Stuck with psycopg2 + multithreading!

shivamk4r · November 29, 2023, 6:56pm

Hi all!

This is my first post here. I am trying to understand locking and multithreading concepts with python and postgres. I have built a simple function to book a seat(say for an airline/theater) and I am trying to run it with 100 concurrent users. Here is some code for reference.


def book_seat(TRIP_ID, user_id, conn):
    try:
        with closing(conn.cursor()) as cur:
            cur.execute("SELECT id FROM seats WHERE TRIP_ID = %s AND user_id is NULL ORDER BY id LIMIT 1 FOR UPDATE", (TRIP_ID))
            seat = cur.fetchone()
            seat_id = seat[0]
            print("Trying to book seat {} for user {}".format(seat_id, user_id))
            cur.execute("UPDATE seats SET user_id = %s WHERE TRIP_ID = %s AND id = %s", (user_id, TRIP_ID, seat_id))
            if cur.rowcount == 0:
                print("Failed to book seat {} for user {}".format(seat_id, user_id))
                return False
            print("Booked seat {} for user {}".format(seat_id, user_id))
            conn.commit()
            return True
    except Exception as e:
        print(f"Error in booking for user {user_id}: {e}")
    finally:
        pool.release_conn(conn)

My expectation was that, if I do not provide FOR UPDATE in the select query, then only first few tickets will be booked back to back by all the threads, because all the threads would see the first empty seat and keep on booking it, till the time one of the threads commit it. This is working fine, but when I provide FOR UPDATE, I am noticing the same behaviour!

I read upon psycopg2 documentation, and it states that v2.9.3 onwards, the connection object is thread safe, so we should be able to use same conn object with multiple cursors which I am doing in my code. But looks like something is missing ?

I have also tried using multiple connection objects(by creating a ThreadedConnectionPool, but then my code is booking 1 seat at a time and taking lot of time, its almost like a sequential execution.
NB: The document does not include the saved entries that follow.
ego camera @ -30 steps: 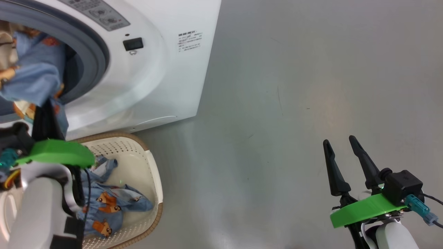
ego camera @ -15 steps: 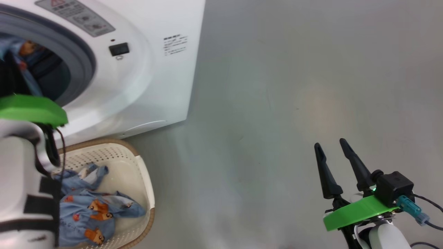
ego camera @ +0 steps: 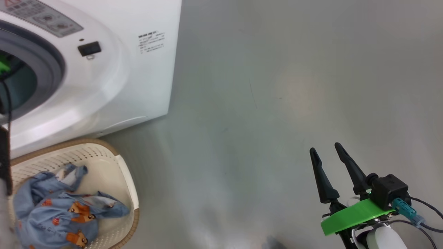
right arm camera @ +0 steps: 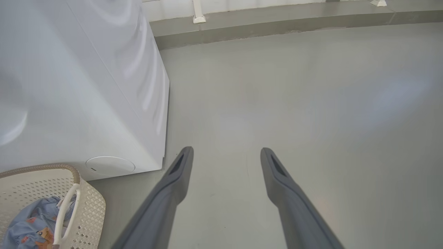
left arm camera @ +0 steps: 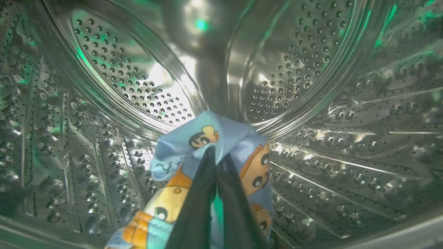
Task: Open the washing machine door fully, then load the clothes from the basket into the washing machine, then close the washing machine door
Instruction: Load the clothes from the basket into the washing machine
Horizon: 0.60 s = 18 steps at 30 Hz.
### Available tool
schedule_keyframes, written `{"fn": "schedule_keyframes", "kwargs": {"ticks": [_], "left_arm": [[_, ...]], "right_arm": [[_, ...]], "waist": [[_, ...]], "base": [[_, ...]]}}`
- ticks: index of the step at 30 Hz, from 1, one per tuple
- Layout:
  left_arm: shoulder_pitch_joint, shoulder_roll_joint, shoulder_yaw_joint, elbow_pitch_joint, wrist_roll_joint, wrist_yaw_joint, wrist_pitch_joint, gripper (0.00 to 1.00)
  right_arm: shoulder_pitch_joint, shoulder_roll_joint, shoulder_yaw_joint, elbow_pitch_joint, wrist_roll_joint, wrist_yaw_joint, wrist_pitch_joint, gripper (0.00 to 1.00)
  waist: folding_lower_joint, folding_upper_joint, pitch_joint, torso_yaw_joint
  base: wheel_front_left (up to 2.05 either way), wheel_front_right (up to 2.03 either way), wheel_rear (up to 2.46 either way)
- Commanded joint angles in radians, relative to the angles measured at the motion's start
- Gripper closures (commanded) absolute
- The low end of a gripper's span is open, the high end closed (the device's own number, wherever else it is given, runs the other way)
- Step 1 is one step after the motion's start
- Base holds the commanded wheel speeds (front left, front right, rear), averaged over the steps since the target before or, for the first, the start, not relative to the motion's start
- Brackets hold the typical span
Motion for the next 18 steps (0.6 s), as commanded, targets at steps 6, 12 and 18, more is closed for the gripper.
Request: {"fn": "schedule_keyframes", "kwargs": {"ticks": [6,12,18], "left_arm": [[-0.105,0.067,0.024,0.024,0.016,-0.003,-0.013,1.00],[-0.129,0.086,0.049,-0.069,0.057,0.033,-0.013,1.00],[-0.102,0.109,0.043,-0.085,0.116,0.033,-0.013,1.00]], "right_arm": [[0.020,-0.026,0.022,-0.030,-0.009,0.001,-0.005,0.00],[0.021,-0.024,0.030,-0.040,-0.008,0.001,-0.005,0.00],[0.029,-0.019,0.034,-0.039,-0.005,0.001,-0.005,0.00]], "waist": [[0.0000,0.0000,0.044,-0.011],[0.0000,0.0000,0.069,-0.029],[0.0000,0.0000,0.082,-0.050]], "base": [[0.00,0.00,0.00],[0.00,0.00,0.00],[0.00,0.00,0.00]]}}
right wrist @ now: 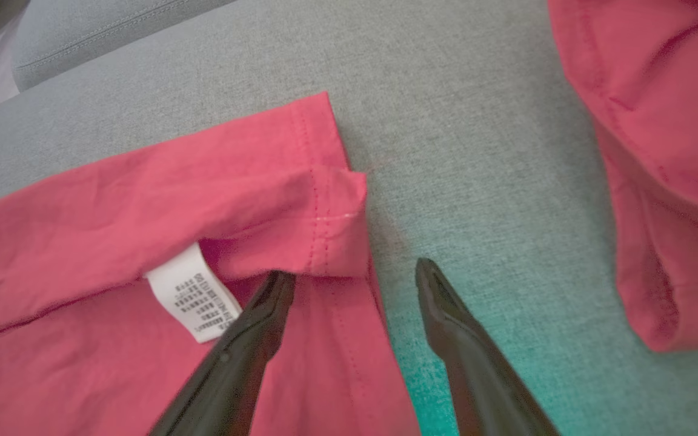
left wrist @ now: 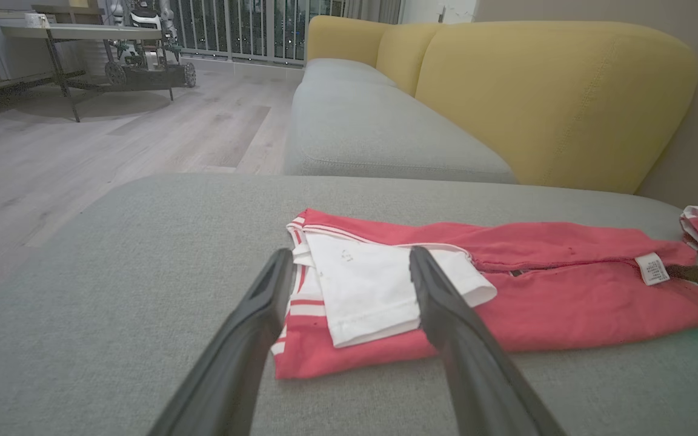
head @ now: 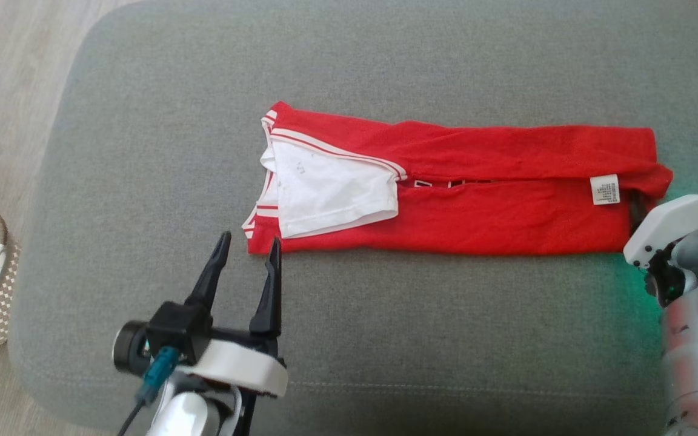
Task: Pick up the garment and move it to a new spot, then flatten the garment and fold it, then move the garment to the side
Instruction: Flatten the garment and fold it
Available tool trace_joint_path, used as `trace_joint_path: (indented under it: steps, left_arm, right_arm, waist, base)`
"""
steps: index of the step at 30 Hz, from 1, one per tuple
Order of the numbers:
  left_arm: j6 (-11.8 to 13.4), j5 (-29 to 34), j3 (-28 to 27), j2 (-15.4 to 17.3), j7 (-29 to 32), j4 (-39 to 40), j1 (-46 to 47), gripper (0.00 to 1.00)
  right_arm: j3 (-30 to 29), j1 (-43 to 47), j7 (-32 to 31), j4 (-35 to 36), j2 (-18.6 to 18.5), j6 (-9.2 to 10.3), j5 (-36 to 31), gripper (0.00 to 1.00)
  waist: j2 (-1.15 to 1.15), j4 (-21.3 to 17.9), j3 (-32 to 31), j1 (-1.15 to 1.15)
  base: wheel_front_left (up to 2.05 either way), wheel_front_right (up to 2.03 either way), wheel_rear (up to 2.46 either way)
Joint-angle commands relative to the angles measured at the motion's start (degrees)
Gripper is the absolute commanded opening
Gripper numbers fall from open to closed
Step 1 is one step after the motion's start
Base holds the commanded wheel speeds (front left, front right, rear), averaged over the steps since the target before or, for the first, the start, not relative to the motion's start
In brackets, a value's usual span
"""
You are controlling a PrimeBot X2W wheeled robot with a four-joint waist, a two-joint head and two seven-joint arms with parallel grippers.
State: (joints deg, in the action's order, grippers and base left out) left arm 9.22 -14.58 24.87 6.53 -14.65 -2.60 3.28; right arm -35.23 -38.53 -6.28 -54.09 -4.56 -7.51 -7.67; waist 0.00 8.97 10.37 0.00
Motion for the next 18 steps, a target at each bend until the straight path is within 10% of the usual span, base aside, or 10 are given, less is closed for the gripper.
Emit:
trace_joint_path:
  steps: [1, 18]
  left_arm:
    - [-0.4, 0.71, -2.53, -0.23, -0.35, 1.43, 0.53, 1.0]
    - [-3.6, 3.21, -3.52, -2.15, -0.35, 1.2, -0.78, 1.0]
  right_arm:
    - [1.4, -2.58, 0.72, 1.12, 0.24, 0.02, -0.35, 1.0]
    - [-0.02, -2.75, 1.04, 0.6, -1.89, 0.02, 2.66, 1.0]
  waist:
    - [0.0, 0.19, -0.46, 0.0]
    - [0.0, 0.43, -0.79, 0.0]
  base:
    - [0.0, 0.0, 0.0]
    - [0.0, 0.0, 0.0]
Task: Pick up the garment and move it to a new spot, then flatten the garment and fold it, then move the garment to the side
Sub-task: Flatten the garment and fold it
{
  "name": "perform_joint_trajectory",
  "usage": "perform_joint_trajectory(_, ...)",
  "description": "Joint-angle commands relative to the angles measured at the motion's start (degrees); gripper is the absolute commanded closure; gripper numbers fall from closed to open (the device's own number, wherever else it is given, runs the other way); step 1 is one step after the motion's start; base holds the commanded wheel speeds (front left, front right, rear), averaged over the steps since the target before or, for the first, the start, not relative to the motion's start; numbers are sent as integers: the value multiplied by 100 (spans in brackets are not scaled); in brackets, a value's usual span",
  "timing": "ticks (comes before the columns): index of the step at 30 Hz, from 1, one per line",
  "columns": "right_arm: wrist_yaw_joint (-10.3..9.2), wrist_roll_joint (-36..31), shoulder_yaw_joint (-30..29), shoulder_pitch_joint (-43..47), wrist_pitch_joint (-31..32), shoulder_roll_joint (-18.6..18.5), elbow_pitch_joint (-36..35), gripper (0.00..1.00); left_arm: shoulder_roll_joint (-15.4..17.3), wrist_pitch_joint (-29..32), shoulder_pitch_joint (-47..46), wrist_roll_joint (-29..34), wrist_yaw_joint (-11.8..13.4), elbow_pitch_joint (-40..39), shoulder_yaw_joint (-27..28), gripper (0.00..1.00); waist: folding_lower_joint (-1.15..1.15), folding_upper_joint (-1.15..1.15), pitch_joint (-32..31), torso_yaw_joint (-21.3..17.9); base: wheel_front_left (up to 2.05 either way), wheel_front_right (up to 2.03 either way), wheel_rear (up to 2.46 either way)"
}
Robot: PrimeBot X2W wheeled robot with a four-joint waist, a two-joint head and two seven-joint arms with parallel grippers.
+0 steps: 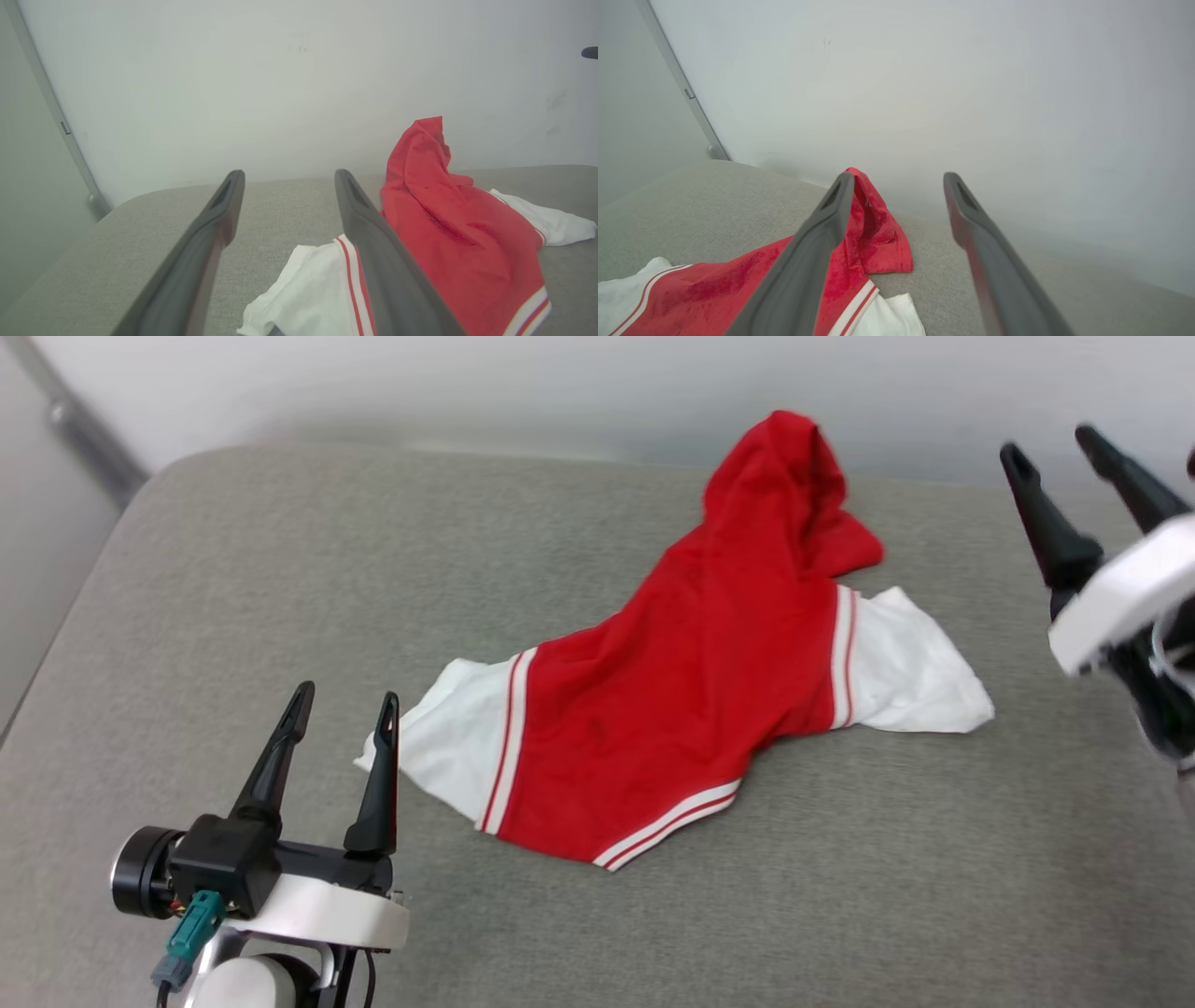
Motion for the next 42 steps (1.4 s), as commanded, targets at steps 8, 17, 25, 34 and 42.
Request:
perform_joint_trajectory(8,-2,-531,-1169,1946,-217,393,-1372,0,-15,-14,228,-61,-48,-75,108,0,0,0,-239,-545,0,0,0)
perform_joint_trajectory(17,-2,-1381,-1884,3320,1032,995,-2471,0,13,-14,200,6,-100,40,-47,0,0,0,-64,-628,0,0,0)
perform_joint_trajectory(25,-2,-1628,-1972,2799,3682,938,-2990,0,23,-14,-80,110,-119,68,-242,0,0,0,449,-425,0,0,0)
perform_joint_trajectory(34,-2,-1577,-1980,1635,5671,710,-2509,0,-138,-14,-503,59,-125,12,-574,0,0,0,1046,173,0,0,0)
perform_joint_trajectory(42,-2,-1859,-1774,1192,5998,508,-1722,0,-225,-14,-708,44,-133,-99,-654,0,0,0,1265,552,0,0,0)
I have initialized my pool with 100 workers.

Here is how my book_seat is being invoked for reference.


conn = pool.get_conn()
conn.autocommit = False # Also False by default though, doing this because i want to run my # entire function as a single transaction
with concurrent.futures.ThreadPoolExecutor(max_workers=180) as executor:
        for user_id in users:
            executor.submit(book_seat, TRIP_ID, user_id, conn)

I have tried a lot to debug and take AI help, but not able to understand this one, please give some pointers!

Thanks

barry-scott · November 29, 2023, 9:00pm

This is not a python question its a Postgreqsql SQL question?
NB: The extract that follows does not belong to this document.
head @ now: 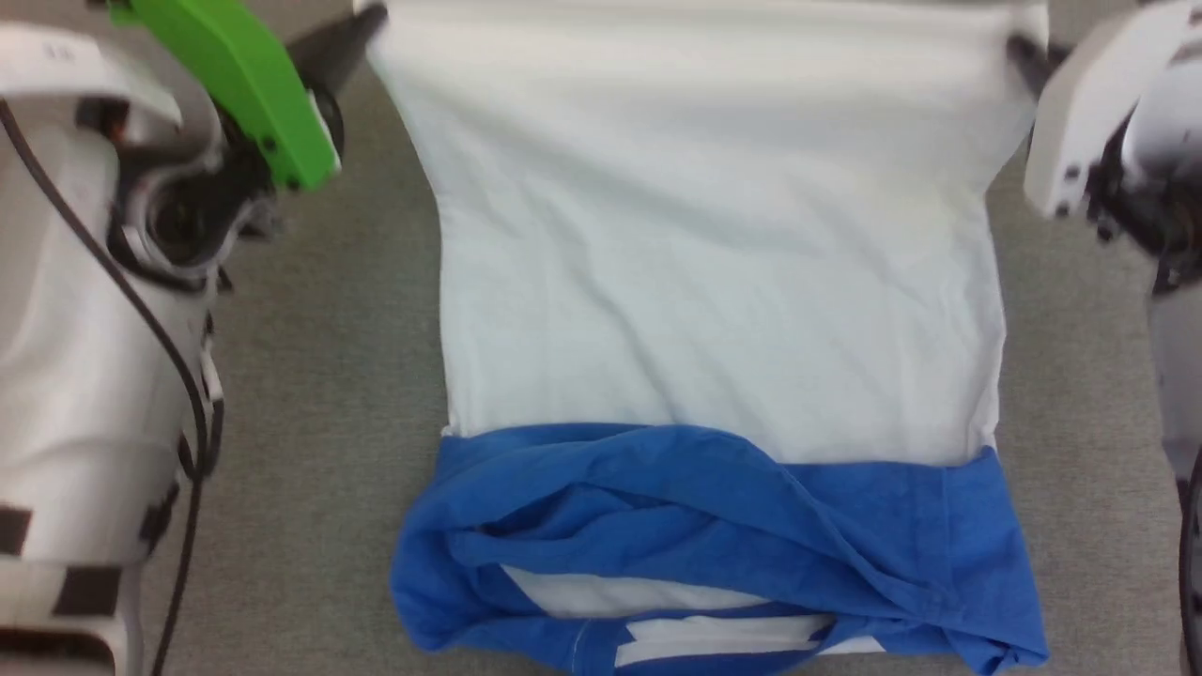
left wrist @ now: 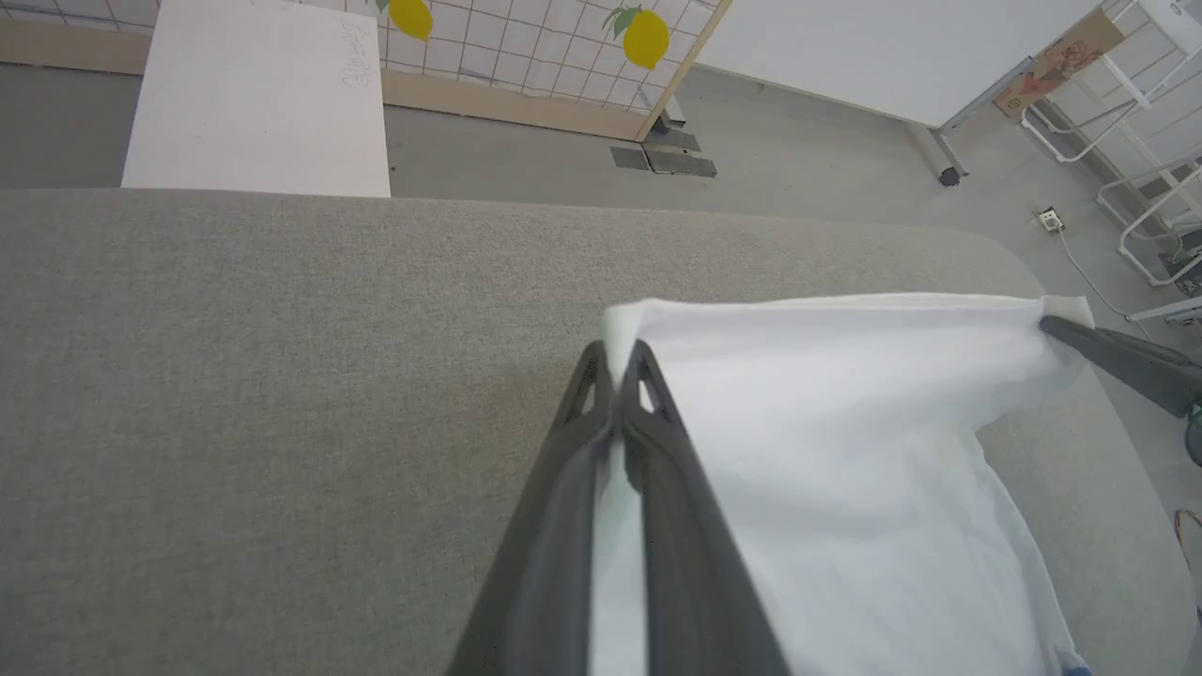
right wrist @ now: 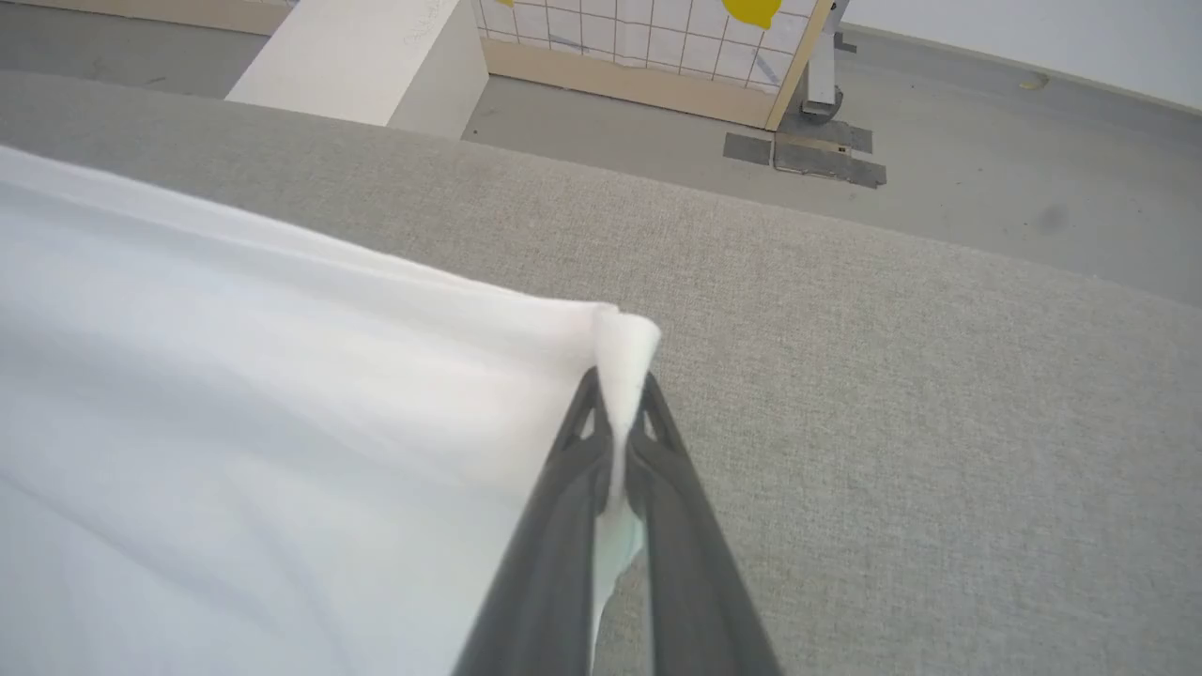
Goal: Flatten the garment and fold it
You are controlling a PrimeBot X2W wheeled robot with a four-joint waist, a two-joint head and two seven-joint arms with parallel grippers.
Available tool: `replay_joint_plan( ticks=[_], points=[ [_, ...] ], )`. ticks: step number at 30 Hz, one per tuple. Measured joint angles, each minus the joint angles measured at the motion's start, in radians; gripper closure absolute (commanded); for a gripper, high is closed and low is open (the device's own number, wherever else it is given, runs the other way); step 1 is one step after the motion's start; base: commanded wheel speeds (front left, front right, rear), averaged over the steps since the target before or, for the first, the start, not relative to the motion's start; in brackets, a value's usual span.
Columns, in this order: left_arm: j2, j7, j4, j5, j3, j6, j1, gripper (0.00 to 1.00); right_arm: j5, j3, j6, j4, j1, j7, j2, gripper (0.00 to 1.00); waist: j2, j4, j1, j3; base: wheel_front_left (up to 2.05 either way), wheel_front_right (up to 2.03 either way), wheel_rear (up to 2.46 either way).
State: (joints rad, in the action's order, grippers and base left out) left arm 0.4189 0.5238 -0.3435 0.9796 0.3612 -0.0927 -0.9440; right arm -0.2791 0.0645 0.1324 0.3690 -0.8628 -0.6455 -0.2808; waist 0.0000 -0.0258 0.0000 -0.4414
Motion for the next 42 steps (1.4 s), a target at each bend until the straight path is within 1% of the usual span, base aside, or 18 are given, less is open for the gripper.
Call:
replay_joint_plan(
  ticks=[6, 7, 8, 9, 16, 19, 23, 28, 36, 42],
  points=[
    [0.011, -0.019, 0.115, 0.033, 0.004, 0.006, 0.211, 1.0, -0.099, 0.005, 0.0, -0.096, 0.206, 0.015, -0.039, 1.0, 0.0, 0.013, 0.0, 0.128, 0.0, 0.0, 0.0],
    [0.018, -0.025, 0.162, 0.046, 0.007, 0.017, 0.291, 1.0, -0.124, -0.002, 0.0, -0.134, 0.281, 0.016, -0.048, 1.0, 0.0, 0.017, 0.0, 0.17, 0.0, 0.0, 0.0],
    [0.019, -0.027, 0.183, 0.052, 0.005, 0.024, 0.324, 1.0, -0.134, -0.007, 0.0, -0.149, 0.311, 0.016, -0.049, 1.0, 0.0, 0.018, 0.0, 0.187, 0.0, 0.0, 0.0],
    [0.022, -0.042, 0.232, 0.061, 0.004, 0.036, 0.406, 1.0, -0.154, -0.02, 0.0, -0.185, 0.382, 0.015, -0.049, 1.0, 0.0, 0.022, -0.0001, 0.226, 0.0, 0.0, 0.0],
    [0.028, -0.118, 0.399, 0.074, -0.017, 0.089, 0.662, 1.0, -0.198, -0.086, 0.0, -0.288, 0.581, 0.008, -0.026, 1.0, 0.0, 0.031, -0.0001, 0.326, 0.0, 0.0, 0.0],
    [0.027, -0.137, 0.444, 0.088, -0.018, 0.113, 0.759, 1.0, -0.205, -0.113, 0.0, -0.322, 0.649, -0.008, -0.013, 1.0, 0.0, 0.033, -0.0001, 0.351, 0.0, 0.0, 0.0],
    [0.017, -0.151, 0.46, 0.115, -0.014, 0.131, 0.859, 1.0, -0.206, -0.139, 0.0, -0.355, 0.74, -0.028, 0.005, 1.0, 0.0, 0.037, -0.0001, 0.362, 0.0, 0.0, 0.0],
    [-0.002, -0.176, 0.437, 0.132, -0.017, 0.139, 0.928, 1.0, -0.199, -0.137, 0.0, -0.354, 0.822, -0.034, 0.033, 1.0, 0.0, 0.031, -0.0001, 0.358, 0.0, 0.0, 0.0],
    [-0.005, -0.169, 0.378, 0.171, -0.013, 0.164, 1.015, 1.0, -0.174, -0.11, 0.0, -0.298, 0.911, -0.031, 0.055, 1.0, 0.0, 0.025, -0.0001, 0.359, 0.0, 0.0, 0.0],
    [-0.003, -0.156, 0.345, 0.173, 0.0, 0.19, 1.053, 1.0, -0.158, -0.105, 0.0, -0.263, 0.934, -0.012, 0.055, 1.0, 0.0, 0.024, -0.0001, 0.367, 0.0, 0.0, 0.0]
  ],
)
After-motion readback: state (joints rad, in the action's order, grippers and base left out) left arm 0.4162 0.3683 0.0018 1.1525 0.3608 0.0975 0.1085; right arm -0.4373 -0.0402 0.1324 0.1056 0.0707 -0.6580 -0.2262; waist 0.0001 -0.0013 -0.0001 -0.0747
Its been too long since I did SQL stuff to recall details.

I think you have to start a transaction that takes out an update lock - but as I say its been too long since I worked on postgresql.

Or you have to make the update and select be one SQL query.

shivamk4r · November 29, 2023, 9:29pm

The reason I have posted this in python help is because I suspect this to be a problem on psycopg2 side or the way I am using it. I am running same thing in golang and it works fine.

It works with single query ofcourse, but I want to run it in 2 phases to be sure about the behaviour of python.

cameron · November 29, 2023, 9:34pm

Superficially your approach seems sound (based on looking at it and
reading the docs - I haven’t used FOR UPDATE myself though now that
you’ve pointed it out I have a use case for it).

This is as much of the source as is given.